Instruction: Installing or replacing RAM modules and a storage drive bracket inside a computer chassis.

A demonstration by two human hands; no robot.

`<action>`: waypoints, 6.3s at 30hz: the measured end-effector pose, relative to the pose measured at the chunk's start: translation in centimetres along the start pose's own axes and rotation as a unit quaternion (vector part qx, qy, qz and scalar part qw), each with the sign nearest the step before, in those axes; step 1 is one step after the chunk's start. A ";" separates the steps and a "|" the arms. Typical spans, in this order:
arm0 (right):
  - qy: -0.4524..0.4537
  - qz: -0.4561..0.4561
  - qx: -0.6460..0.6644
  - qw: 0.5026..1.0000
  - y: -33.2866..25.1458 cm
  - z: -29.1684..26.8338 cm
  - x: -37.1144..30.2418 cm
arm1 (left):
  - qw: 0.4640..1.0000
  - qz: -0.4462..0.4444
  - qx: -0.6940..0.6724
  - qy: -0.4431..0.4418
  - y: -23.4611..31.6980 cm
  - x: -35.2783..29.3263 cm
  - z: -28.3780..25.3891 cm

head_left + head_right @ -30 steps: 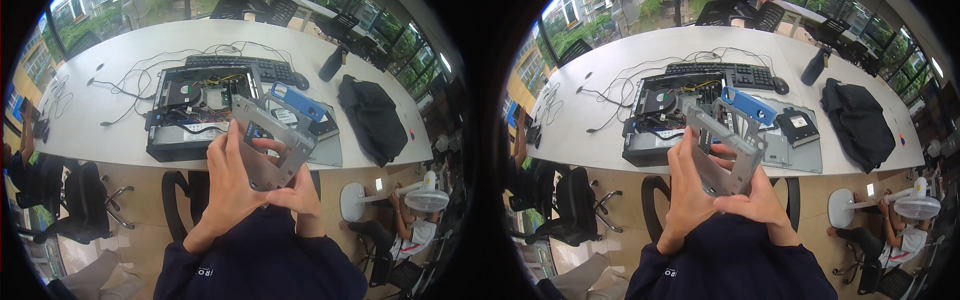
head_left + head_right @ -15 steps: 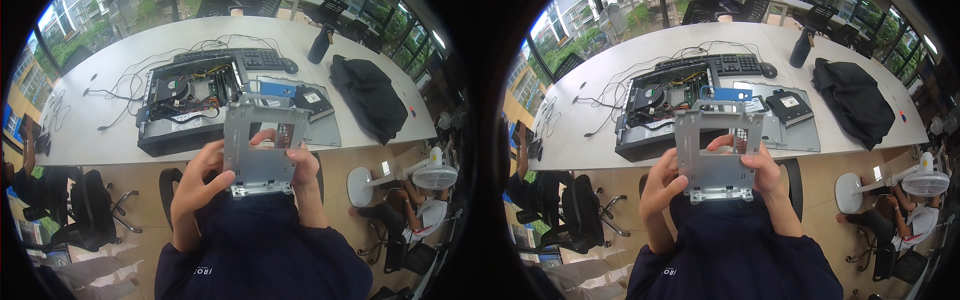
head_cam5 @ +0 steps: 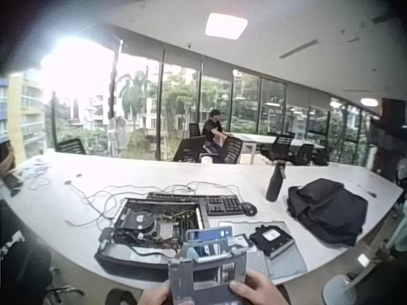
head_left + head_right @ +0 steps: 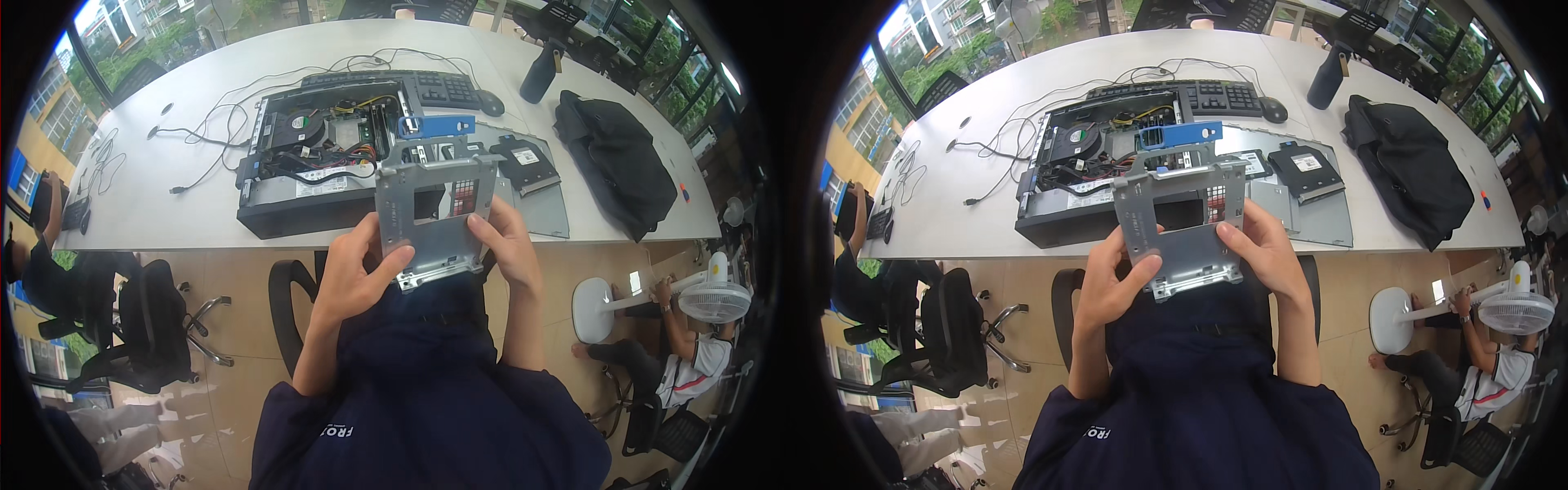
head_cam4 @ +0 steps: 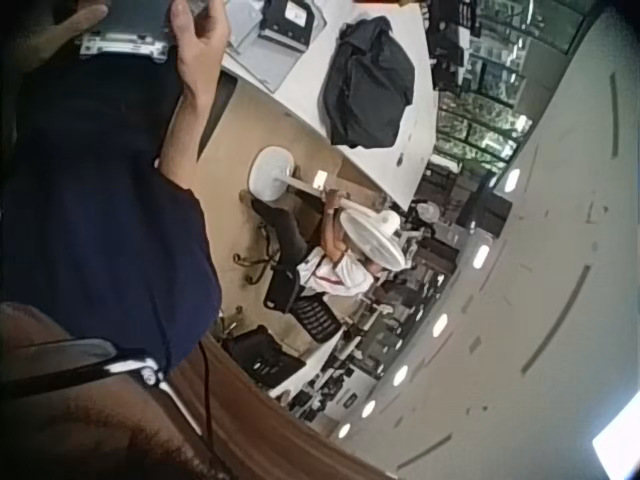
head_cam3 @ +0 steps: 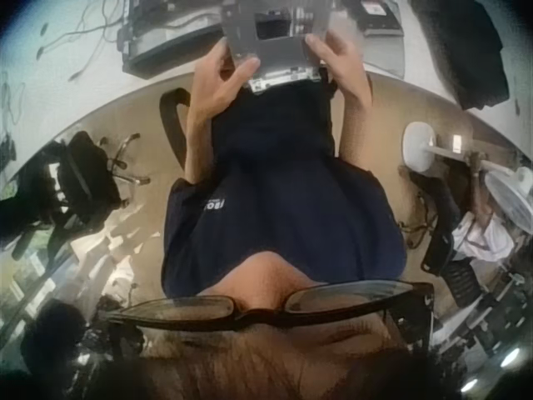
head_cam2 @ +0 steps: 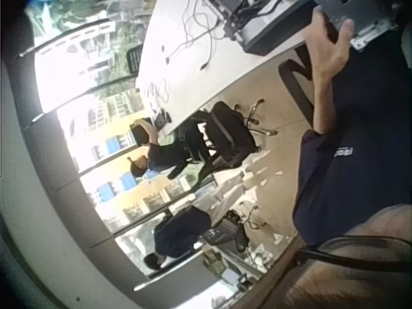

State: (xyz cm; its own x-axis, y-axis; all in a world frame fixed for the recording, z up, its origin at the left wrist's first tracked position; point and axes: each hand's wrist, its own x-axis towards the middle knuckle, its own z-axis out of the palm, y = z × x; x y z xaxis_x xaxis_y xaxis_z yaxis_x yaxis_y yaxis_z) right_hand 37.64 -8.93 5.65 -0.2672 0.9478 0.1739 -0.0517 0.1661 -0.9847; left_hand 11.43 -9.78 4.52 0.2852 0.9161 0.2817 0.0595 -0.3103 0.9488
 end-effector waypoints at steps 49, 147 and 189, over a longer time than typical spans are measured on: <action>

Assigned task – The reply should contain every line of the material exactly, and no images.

Result for this task –
Instruction: Installing or replacing RAM modules and a storage drive bracket inside a computer chassis.

A demonstration by two human hands; no robot.

`<action>`: waypoints, 6.3s at 30hz: the measured end-effector pose, relative to the pose measured at the chunk's start: translation in centimetres along the start pose's own axes and rotation as a unit quaternion (vector part qx, qy, qz and scalar part qw), each with the sign nearest the step before, in those axes; step 1 is one step after the chunk's start. A ";" separates the steps and a "|" the arms. Typical spans, in this order:
arm0 (right):
  - qy: -0.4524..0.4537
  - qz: -0.4561..0.4561
  - qx: -0.6460..0.6644
  - qw: 0.5026..1.0000
  - y: -33.2866..25.1458 cm
  - z: -29.1684..26.8338 cm
  - x: -37.1144..30.2418 cm
arm1 (left):
  - qw: 0.4640..1.0000
  - qz: -0.4462..0.4444
  - qx: -0.6940..0.6724
  - qy: -0.4431..0.4418
  - y: -23.4611..31.6980 cm
  - x: -35.2783..29.3263 cm
  - z: -28.3780..25.3891 cm

head_left + head_right @ -30 steps: 
head_left + head_right @ -15 steps: 
head_cam5 @ +0 steps: 
head_left + head_right @ +0 steps: 
head_cam4 @ +0 steps: 
head_cam3 @ +0 steps: 
head_cam2 @ +0 steps: 

State: (xyz cm; its own x-axis, y-axis; all in a world frame fixed for the recording, z up, its origin at the left wrist's first tracked position; point and axes: each hand's wrist, its own x-axis towards the middle knuckle, its own z-axis out of the palm, y = z × x; x y z xaxis_x xaxis_y xaxis_z yaxis_x yaxis_y yaxis_z) right_hand 37.64 -8.93 5.65 -0.2672 0.9478 0.1739 -0.0517 0.1661 -0.9847; left_hand 11.43 -9.78 4.52 0.2852 0.9161 0.2817 0.0595 -0.3103 0.9488
 end-effector waypoints at steps 49, 147 and 189, over a longer time than typical spans are measured on: <action>

This answer is complete.